During the project we are going to investigate and propose lexico-syntactic constraints for open information extraction in Slovene and Serbian languages. Open information extraction (Open IE) was introduced in 2007 (Banko and Etzioni, 2007) in order to avoid using hand-labeled training examples and to avoid exploiting domain-specific verbs and nouns to develop unlexicalized, domain-independent extractors that scale to web corpus. The goal of Open IE is thus to extract triples in the form of subject, predicate and object.
Traditionally, information extraction (IE) (Sarawagi, 2008) techniques consist of the main tasks, which are named entity recognition, relationship extraction and coreference resolution. The existing methods are mostly supervised and thus require to be trained on hand-labeled corpora, which can be very domain-specific. In our case, no datasets that would have labeled data for IE tasks, exist for Slovene nor Serbian language. We only can employ some developed preprocessing methods, such as lemmatizers, part-of-speech taggers and shallow parsers. We are going to use these for syntactic labeling of input data and further to investigate our texts.
Slavic languages contain many inflections, which may be very useful when defining constraints to extract domain-independent relationships (Przepiorkowski, 2007). Both, Slovene and Serbian language, share similar structure and that is why we are designing the framework that will be used for both languages. For each language, their own preprocessing techniques and constraints will be used to extract relationships from the given dataset.

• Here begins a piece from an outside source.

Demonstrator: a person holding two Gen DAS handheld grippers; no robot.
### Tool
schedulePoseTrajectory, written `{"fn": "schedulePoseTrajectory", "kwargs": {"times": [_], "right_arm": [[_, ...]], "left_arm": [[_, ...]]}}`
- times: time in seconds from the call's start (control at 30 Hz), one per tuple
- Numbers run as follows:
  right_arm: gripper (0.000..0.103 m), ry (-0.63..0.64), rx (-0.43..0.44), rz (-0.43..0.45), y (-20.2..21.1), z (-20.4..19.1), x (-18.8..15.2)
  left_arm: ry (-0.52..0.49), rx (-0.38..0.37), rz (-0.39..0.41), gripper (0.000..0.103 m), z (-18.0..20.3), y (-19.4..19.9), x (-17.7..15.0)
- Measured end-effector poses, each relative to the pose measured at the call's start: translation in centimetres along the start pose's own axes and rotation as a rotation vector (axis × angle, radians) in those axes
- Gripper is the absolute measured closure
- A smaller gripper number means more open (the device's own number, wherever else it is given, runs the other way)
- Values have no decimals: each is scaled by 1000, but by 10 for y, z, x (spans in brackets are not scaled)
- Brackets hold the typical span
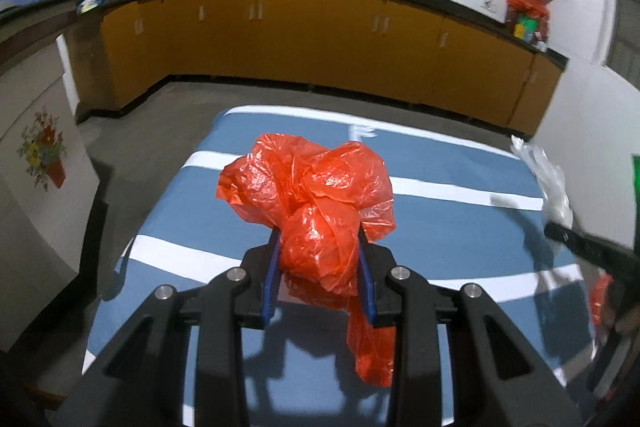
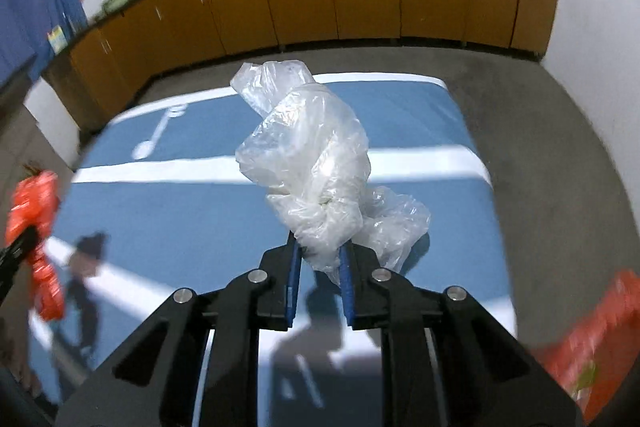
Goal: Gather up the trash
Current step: 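Grasp the clear plastic bag on the mat with the right tool, then drop the red bag into the basket with the left tool while the right tool drops the clear bag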
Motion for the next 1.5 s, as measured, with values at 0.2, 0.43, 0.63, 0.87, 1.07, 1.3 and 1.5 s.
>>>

We are going to use newswire corpora, retrieved from web and balanced text sources that were developed by linguists. These datasets were used for the preprocessing techniques that are available nowadays. Along with the text extracted from web, we are going to use the following sources:
- For Slovene: JOS100k, Gigafida, Kres (http://www.slovenscina.eu/)
- For Serbian: SrpKor2013, SrpLemKor (http://korpus.matf.bg.ac.rs/prezentacija/korpusi.html)
As these corpora are not labeled (with semantics), we will need to evaluate the results using manual supervision and distant comparison. The distant comparison will be performed automatically by comparing the types of extracted triples to the Slovene and Serbian part of DBPedia (http://dbpedia.org/). The main goal of the evaluation is to assess how many of the extracted relationships are real and not only general noun-verb-noun tuples.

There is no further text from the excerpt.